Ó Sr. Deputado, como já lhe disse, as nossas propostas não incluem qualquer nova limitação à acumulação com actividades privadas, apenas clarificam que há determinados actos, os de contratação com o Estado, que não podem ser acumulados com a actividade de Deputado.

Pergunto-lhe se os bons Deputados são aqueles que estão na Assembleia da República tendo contratos com o Estado, se os bons Deputados são aqueles que estão na Assembleia trabalhando para empresas públicas ou para governos regionais. São esses os bons Deputados que o Sr.

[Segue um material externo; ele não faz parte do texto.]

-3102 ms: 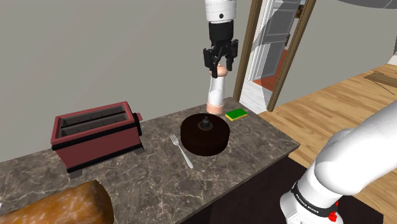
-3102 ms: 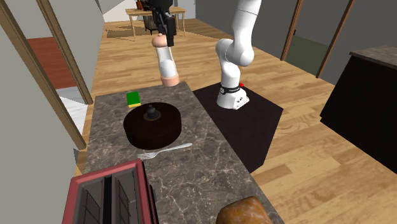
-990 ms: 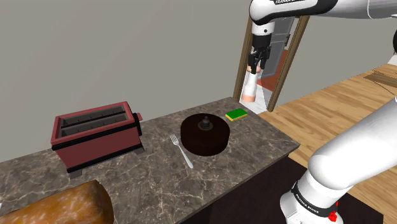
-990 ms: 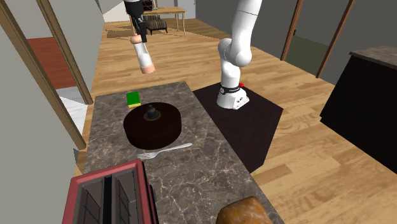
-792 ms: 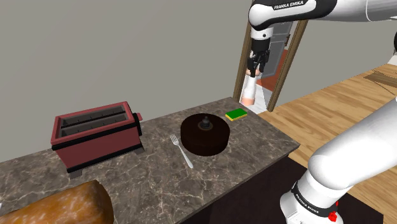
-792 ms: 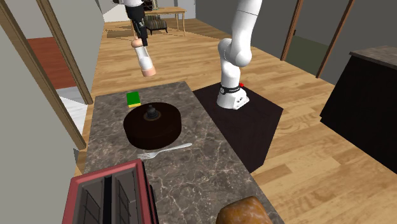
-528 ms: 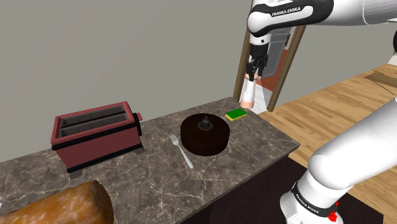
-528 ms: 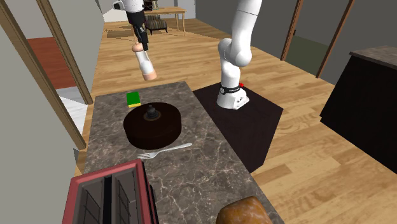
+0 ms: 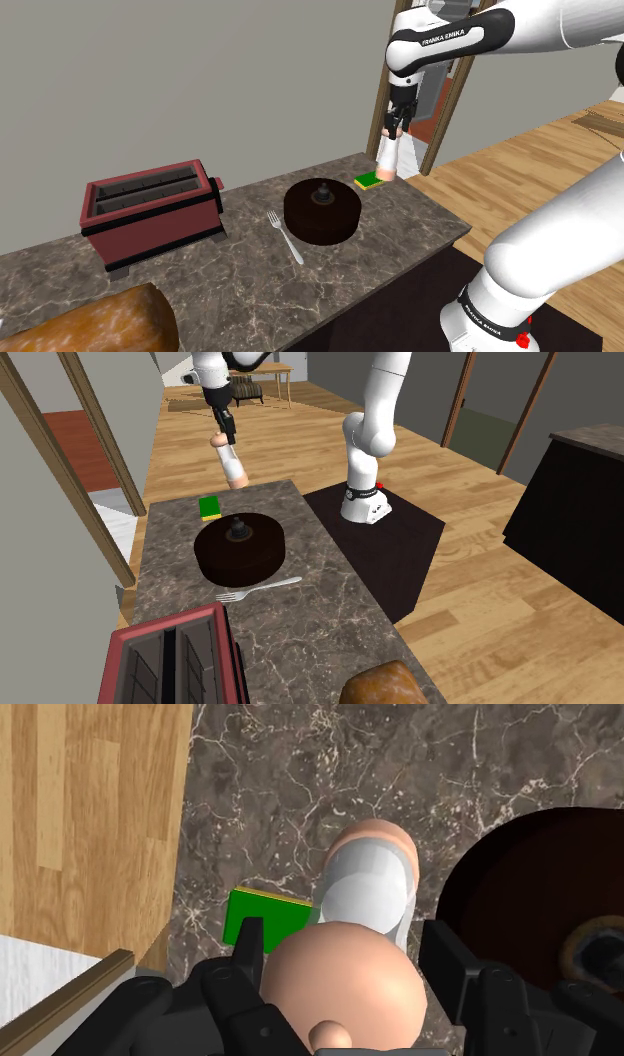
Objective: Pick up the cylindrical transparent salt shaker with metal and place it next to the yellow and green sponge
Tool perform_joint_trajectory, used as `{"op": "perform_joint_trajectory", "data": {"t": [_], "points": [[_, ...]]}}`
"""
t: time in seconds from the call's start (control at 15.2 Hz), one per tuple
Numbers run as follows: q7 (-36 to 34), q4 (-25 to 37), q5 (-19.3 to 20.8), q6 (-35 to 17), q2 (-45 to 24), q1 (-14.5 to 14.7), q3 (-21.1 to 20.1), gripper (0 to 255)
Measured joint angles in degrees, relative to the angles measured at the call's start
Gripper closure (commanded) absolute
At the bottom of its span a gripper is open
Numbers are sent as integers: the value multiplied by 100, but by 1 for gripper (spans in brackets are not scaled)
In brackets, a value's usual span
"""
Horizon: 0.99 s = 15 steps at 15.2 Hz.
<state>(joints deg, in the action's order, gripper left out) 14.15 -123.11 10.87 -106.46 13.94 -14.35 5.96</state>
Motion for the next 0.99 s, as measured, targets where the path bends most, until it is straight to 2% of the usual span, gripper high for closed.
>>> {"op": "perform_joint_trajectory", "data": {"t": [0.99], "points": [[-142, -827, 72, -1168, -346, -33, 57, 255]]}}
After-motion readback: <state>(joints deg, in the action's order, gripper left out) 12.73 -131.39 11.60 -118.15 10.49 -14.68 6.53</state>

Deputado quer garantir que cá continuem?!

É com esses que o Sr. Deputado está preocupado?!

Não, Sr. Deputado. Esses não têm como principal função ser Deputado, é uma função secundária. E é isso que queremos combater.

Não estamos a discutir aqui a exclusividade…

Não estamos a pôr em causa a presença de Deputados que legitimamente, de acordo com a lei, não exercem em exclusividade esta actividade; estamos, sim, a clarificar regras de relacionamento entre as actividades desses Deputados e o Estado e as empresas públicas.

Já agora — e vou terminar, Sr. Presidente —, pergunto ao Sr. Deputado Vitalino Canas se não concorda que, como dizia o seu camarada Jorge Lacão na Comissão de Ética, se deve estender um regime de impedimentos não só às empresas de capitais maioritariamente públicos mas também àquelas (como a EDP, a Galp e a PT) em que o Estado, sendo minoritário, tem poderes especiais com que pode influenciar a actividade e as orientações principais da empresa.

Não é legítimo, como dizia — e bem! — o então Deputado Jorge Lacão, afirmar que a única interpretação coerente da lei é a que reconhece que essas empresas também devem estar abrangidas pelo regime de incompatibilidades e impedimentos?